Beware the onboarding nightmare in the battle for client order flow

Beware the onboarding nightmare in the battle for client order flow

Regulatory scrutiny of buy-side broker selection and best-execution benchmarking, together with research unbundling rules, have led many asset managers to rationalise their broker lists. With sell-side firms being held to ever higher standards, winning and retaining client mandates has never been more challenging.

Typically, sell-side firms look to differentiate themselves through the quality of their execution or TCA performance, but a poor onboarding experience can lose a customer before they ever place an order. At a minimum, it can undermine hard built reputations and result in short-term opportunity loss.

Fenergo, a Dublin based solutions firm, recently commissioned a study that estimated the true cost of customer onboarding at around $25,000 per client and upwards of 34 weeks before the first trade. The economics aren’t attractive, but even those estimates appear conservative and don’t factor in opportunity cost. Even small issues such as inconsistent use of currency symbols between counterparties can cause delays measured in days. Lack of standardisation in transactional messaging protocol, the need to run full UAT testing and certification, and implementation of bespoke pre-trade risk filters to ensure regulatory compliance are just some of the technical hoops that the sell-side have to jump through.

With up to five versions of FIX and many dialects in use across the industry, along with multiple proprietary protocols from trading venues, various OMS/EMS vendors and in-house solutions, client onboarding teams can struggle with complexity. On top of this, large asset managers, having grown through acquisition, often use multiple tools for sending orders to the same broker, depending on which portfolio manager or internal fund initiates the trade. Simplifying electronic order ingestion through a single, protocol agnostic platform means that clients can send orders in their preferred format, which sell-side brokers can then normalise for easy integration to their trading systems. This helps reduce the cost of client acquisition and slashes time to market.
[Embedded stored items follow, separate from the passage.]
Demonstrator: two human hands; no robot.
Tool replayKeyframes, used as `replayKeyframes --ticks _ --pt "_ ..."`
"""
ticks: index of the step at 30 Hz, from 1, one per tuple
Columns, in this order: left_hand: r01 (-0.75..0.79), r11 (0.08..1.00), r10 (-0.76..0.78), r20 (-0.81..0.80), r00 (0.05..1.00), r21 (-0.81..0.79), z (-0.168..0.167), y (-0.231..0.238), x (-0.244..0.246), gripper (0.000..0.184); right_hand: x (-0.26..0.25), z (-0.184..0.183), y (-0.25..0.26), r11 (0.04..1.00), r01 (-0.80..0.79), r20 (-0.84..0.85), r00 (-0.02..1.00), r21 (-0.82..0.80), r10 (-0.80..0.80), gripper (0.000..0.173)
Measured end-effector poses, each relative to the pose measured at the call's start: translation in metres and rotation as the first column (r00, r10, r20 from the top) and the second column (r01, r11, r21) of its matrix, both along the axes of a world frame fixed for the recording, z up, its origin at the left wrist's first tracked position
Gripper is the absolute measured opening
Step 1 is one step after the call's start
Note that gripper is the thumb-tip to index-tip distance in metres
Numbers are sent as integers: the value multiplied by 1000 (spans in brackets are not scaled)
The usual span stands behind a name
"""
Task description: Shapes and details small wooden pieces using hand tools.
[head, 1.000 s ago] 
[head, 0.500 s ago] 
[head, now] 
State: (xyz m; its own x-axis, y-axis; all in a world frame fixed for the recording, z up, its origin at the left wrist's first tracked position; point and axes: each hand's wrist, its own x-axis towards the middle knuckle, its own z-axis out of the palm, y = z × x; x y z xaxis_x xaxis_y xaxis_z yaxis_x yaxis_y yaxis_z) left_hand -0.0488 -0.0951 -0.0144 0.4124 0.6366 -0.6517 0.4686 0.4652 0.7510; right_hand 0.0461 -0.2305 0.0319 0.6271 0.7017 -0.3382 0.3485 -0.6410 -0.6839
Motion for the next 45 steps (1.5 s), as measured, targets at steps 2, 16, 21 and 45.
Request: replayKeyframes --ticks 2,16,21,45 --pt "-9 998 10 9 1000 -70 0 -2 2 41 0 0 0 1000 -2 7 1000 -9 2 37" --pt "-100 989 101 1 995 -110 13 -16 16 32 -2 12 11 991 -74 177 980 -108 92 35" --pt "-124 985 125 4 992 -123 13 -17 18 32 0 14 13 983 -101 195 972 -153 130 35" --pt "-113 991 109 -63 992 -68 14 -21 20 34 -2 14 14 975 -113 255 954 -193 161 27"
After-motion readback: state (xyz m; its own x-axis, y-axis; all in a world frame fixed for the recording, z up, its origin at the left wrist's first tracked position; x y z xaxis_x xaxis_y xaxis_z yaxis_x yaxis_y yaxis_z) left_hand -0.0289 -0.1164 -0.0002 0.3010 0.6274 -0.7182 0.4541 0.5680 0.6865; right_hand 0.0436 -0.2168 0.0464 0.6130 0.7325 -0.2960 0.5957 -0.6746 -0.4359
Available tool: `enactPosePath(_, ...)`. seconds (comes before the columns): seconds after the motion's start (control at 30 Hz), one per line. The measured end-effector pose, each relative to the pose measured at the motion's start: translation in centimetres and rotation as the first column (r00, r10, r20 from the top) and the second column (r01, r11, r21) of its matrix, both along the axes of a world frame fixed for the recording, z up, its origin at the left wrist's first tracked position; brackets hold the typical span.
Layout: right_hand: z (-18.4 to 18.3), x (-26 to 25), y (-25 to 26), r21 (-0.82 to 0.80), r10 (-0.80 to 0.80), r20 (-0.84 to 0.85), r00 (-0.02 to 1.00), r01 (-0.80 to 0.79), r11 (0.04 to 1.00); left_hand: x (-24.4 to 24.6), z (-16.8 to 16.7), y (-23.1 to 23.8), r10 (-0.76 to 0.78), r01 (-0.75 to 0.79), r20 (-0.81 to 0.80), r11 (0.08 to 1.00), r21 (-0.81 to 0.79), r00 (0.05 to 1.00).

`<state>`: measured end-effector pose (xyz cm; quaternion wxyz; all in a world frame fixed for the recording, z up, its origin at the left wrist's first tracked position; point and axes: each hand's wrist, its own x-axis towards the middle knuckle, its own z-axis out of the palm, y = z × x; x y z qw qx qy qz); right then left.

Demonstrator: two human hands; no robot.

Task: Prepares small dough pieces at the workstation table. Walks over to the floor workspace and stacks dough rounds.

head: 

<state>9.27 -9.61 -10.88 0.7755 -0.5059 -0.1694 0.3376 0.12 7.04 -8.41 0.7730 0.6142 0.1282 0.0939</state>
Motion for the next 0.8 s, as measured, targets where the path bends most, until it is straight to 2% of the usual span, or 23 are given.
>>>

Point solutions and inefficient design are even more detrimental to the bottom line when providing DMA services to clients. Sell-side brokers offering trading connectivity within exchange co-location facilities are faced with premium pricing for cabinet space and cross-connects. Simplifying design and reducing hardware footprint through scalable platform technology will have a positive impact on margin.

As well as physical onboarding, implementing instrument normalisation (e.g. ISIN to RIC), routing logic and pre-trade risk filters are key components of the client set-up process. Risk parameters and execution preferences are determined by the clients’ trading strategy, investment mandate and multiple other factors, with each client being unique. The broker will also have its own obligations to the exchanges, clearing houses, counterparties and, of course, regulators – even more so under the MiFID II RTS 6 requirements for firms engaged in algorithmic trading.

Risk filters need to be highly performant, implementing the necessary core checks without adding tangible latency to trades, particularly for DMA clients. When dealing on behalf of large asset managers, brokers will also need significant flexibility and configurability when setting risk parameters to account for investment mandates and portfolio structure. This will be required on an intraday basis as client relationships evolve, new regulations are implemented, or market volatility increases.

A combination of hardware acceleration using FPGA for critical path pre-trade risk filters, together with software configurability for advanced risk parameters provides sell-side brokers with a comprehensive solution to meet the broadest range of client types and trading strategies, while catering for the most exacting performance benchmarks.

Increasing regulatory scrutiny of electronic trading, often accompanied by punitive fines, exacerbates the need for transparency of pre-trade risk control. This was highlighted last year when the Hong Kong SFC fined a tier-1 bank for executing orders that breached risk limits. A major headache for sell-side brokers is aggregating risk when trading in multiple markets with international clients. Being able to consolidate a global, real-time view of aggregate orders and ensure pre-trade risk filters holistically manage a client’s trading activity helps protect sell-side firms from regulatory breaches and gives buy-side traders confidence that orders sent in error will be rejected.

As the world of electronic trading becomes increasingly complex and regulatory oversight hardens, firms who can simplify the client onboarding process, improve time to trade, and quickly and effectively implement risk and routing logic will have a better chance of attracting order flow and sustaining the profitability of their trading operations.